Bei letzterem Punkt räumt die SVP denn auch Fehler ein. Fraktionschef Thomas Aeschi sagt auf Anfrage, die Partei berichtige den Begriff «Soft Law» in der Mitteilung nachträglich.

Keinen Korrekturbedarf sieht die SVP dagegen bei ihrer Aussage, wonach das Uvek den Beitritt zum Pakt vorantreibe. Die SVP, sagt Aeschi dazu bloss, sei erfreut, «dass man auch im Uvek die Schädlichkeit des Umweltpakts erkannt hat und diesen ablehnt. Davon konnte allerdings nicht ausgegangen werden». Aeschi verweist auf den Bundesrat. Dieser habe sich jüngst «völlig verantwortungslos» zum Klimaziel Netto Null bis 2050 bekannt – notabene ohne vorgängig die Kostenfolgen für Wirtschaft und Bevölkerung abgeklärt zu haben.

Vorwürfe anderer Parteien

Festhalten will die SVP auch an ihrer Darstellung, wonach der Pakt die Selbstbestimmung der Schweiz bedrohe: «Denken Sie wirklich, dass diese Ideen vom Tisch seien?
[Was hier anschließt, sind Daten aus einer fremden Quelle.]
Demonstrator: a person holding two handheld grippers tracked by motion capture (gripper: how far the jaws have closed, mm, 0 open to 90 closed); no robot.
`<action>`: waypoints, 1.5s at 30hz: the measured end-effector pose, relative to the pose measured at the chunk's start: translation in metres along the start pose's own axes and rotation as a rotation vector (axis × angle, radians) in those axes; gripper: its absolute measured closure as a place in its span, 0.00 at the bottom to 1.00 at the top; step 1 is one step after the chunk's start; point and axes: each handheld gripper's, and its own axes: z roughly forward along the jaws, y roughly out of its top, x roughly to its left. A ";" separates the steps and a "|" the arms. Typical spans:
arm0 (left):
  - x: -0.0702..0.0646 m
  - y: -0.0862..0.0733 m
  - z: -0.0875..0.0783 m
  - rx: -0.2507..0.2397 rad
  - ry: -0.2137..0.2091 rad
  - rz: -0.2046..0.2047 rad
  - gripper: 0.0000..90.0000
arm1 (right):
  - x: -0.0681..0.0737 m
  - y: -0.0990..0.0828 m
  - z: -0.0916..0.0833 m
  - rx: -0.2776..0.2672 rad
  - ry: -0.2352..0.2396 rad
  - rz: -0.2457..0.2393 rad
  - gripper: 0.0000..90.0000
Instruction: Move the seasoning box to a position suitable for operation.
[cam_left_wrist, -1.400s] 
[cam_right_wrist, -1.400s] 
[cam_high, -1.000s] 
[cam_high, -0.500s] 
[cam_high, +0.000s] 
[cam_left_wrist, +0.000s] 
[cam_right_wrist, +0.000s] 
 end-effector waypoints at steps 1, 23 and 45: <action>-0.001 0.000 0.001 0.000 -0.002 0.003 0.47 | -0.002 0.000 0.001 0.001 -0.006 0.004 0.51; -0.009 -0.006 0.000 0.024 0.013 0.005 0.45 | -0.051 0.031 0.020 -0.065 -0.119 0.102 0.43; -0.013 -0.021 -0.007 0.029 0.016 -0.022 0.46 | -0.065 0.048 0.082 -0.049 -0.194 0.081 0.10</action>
Wir sind nicht naiv», sagt Aeschi. Auch wenn die Resolution im Moment vielleicht nicht wie ursprünglich geplant verabschiedet werde: «Die darin aufgeführten Absichten werden mit Sicherheit anderweitig weiterverfolgt.» Auch beim UNO-Migrationspakt sei während Wochen abgewiegelt geworden. «Am Schluss präsentierte die Verwaltung dann trotzdem ein Abkommen, nahe bei dem, was sie sich ursprünglich vorgestellt hat.»
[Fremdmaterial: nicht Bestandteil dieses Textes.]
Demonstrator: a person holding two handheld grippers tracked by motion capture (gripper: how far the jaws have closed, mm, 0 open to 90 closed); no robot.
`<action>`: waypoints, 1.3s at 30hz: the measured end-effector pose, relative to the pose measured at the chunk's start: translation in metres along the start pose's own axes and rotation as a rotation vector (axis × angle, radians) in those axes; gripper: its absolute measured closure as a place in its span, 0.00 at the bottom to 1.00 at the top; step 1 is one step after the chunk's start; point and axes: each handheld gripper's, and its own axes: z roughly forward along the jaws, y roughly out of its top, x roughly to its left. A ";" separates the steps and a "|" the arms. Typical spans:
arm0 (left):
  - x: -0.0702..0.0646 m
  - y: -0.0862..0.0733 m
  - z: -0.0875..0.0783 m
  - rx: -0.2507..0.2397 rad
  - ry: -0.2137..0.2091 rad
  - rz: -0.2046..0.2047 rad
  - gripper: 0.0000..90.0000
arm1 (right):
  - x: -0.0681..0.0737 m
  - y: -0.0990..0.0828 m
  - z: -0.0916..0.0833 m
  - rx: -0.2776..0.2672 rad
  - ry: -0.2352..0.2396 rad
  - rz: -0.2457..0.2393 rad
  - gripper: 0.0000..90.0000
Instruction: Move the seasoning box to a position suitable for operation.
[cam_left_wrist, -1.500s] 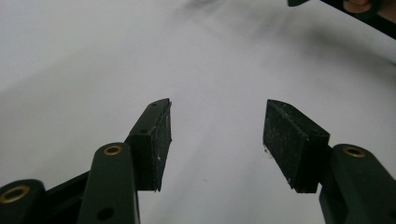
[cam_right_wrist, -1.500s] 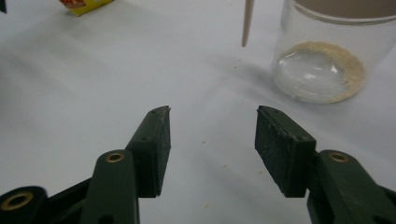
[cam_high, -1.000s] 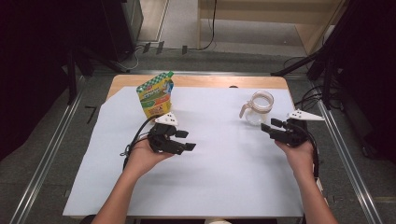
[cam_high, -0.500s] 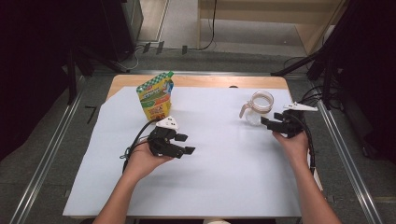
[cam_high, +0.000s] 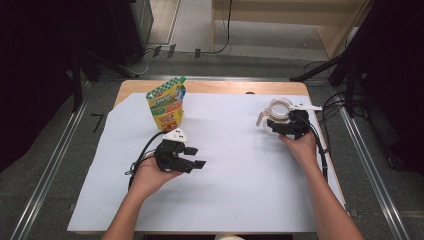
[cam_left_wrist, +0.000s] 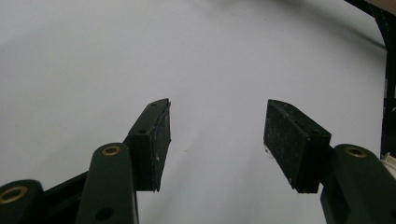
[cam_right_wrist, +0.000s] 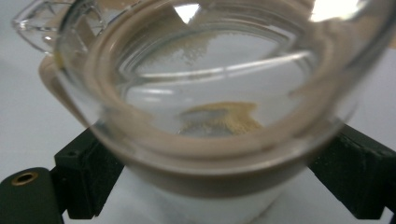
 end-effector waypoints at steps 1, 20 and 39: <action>0.000 -0.001 -0.001 -0.001 0.002 -0.007 0.46 | 0.000 0.000 0.002 -0.014 0.003 0.002 0.10; 0.000 -0.009 -0.003 0.003 0.013 -0.017 0.46 | 0.005 -0.002 0.019 -0.088 -0.039 -0.001 0.11; 0.003 -0.005 0.000 -0.009 0.004 -0.009 0.46 | 0.025 -0.001 -0.006 -0.089 0.028 -0.009 0.12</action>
Parlamentarier anderer Parteien halten Aeschis Äusserungen für eine Ausrede. Nationalrätin Schneider-Schneiter spricht von einem Wahlkampfmanöver. Nationalrat Hans-Peter Portmann (FDP) sagt es so: «Die SVP biegt sich die Wahrheit einmal mehr so zurecht, wie es ihr gerade passt.» Sie betreibe Desinformation und gefährde damit letztlich die Demokratie, die sie angeblich hochhalte.